$[x]-2[x/2]\leq 1$ Equivalently, $[x]-2[x/2]$ assumes only the values 0 and 1.
It seems easy, but I don't know how to prove it...
$[x]-2[x/2]\leq 1$ Equivalently, $[x]-2[x/2]$ assumes only the values 0 and 1.
It seems easy, but I don't know how to prove it...
Let $f(x)=[x]-2[x/2]$.
Then $f(x+2)= [x+2]-2[(x+2)/2]=[x]+2-2[x/2+1]=[x]+2-2[x/2]-2=f(x) \,.$
Thus $f$ is periodic with period $2$. It suffices to prove that $f(x) \leq1$ for all $x \in [0,2)$. But this is obvious since then $[x] \leq 1, [x/2] \geq 0$.

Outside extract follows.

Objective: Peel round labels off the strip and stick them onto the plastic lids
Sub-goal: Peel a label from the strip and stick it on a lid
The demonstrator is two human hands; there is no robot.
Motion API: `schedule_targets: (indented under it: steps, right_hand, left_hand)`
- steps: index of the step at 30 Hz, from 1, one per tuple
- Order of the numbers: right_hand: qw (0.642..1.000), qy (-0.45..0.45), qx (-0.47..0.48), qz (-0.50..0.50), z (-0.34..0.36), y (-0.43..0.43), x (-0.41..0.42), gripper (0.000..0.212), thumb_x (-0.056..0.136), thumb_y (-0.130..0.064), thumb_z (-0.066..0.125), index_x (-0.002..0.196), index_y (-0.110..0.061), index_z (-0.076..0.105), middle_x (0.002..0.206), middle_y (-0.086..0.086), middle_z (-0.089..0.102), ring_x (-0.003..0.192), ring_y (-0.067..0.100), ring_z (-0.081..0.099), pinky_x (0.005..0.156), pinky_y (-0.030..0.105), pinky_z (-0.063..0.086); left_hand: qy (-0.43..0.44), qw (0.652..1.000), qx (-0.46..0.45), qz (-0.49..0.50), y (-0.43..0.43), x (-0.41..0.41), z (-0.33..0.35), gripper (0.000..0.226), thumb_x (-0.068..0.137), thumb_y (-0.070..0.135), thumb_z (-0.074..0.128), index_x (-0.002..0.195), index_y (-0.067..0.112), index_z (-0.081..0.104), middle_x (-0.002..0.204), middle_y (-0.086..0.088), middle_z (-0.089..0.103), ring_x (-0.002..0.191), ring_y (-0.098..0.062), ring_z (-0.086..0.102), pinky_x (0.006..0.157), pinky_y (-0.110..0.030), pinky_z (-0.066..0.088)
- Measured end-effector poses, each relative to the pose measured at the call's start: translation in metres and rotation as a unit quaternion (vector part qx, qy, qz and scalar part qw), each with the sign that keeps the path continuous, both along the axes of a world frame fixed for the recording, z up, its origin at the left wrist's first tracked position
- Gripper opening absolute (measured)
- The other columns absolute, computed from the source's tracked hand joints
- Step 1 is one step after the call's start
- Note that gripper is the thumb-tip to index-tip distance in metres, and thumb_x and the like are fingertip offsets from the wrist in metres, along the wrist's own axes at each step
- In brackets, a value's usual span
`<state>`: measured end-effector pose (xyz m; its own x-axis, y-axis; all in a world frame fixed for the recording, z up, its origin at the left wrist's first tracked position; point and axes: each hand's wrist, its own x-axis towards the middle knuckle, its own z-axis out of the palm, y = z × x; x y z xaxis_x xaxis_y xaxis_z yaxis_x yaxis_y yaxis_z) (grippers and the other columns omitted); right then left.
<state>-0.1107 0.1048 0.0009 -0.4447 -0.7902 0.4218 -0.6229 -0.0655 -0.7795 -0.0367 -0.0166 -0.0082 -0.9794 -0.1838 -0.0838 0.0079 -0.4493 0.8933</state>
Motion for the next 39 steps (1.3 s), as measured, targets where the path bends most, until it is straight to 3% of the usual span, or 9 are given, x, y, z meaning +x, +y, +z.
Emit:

Say $x=n+r$, with $0\leq r\lt 1$, and $n\in\mathbb{Z}$.
If $n=2k$ is even, then $\frac{x}{2} = k+(r/2)$, $0\leq (r/2)\lt 1$, so $[x]=2k$, $[x/2]=k$, and $[x]-2[x/2] = 2k-2k = 0$.
If $n=2k+1$ is odd, then $x/2 = k+(0.5+(r/2))$. Since $0\leq r\lt 1$, then $0\leq \frac{r}{2}\lt 0.5$, so $[x/2] = k$. Hence $[x]-2[x/2] = 2k+1 - 2k = 1$.
Let $y = \frac{x}{2}$ i.e. $x = 2y$. We then have $y = [y] + r$, where $0 \leq r <1$ and $[y] \in \mathbb{Z}$.
If $0 \leq r < \frac12$, then $0 \leq 2r<1$ and $2y = 2[y] + 2r$, where $2[y] \in \mathbb{Z}$.
Hence, $[2y] = 2[y] \implies [x] = 2 \left[\frac{x}2\right]$.
If $\frac12 \leq r < 1$, then $0 \leq 2r-1 <1$ and $2y = 2[y] + 1 + 2r-1$, where $2[y] + 1 \in \mathbb{Z}$.
Hence, $[2y] = 2[y] + 1 \implies [x] = 2 \left[\frac{x}2\right] + 1$.
Hence, $[x]- 2 \left[ \frac{x}2\right] \in \{0,1\}$.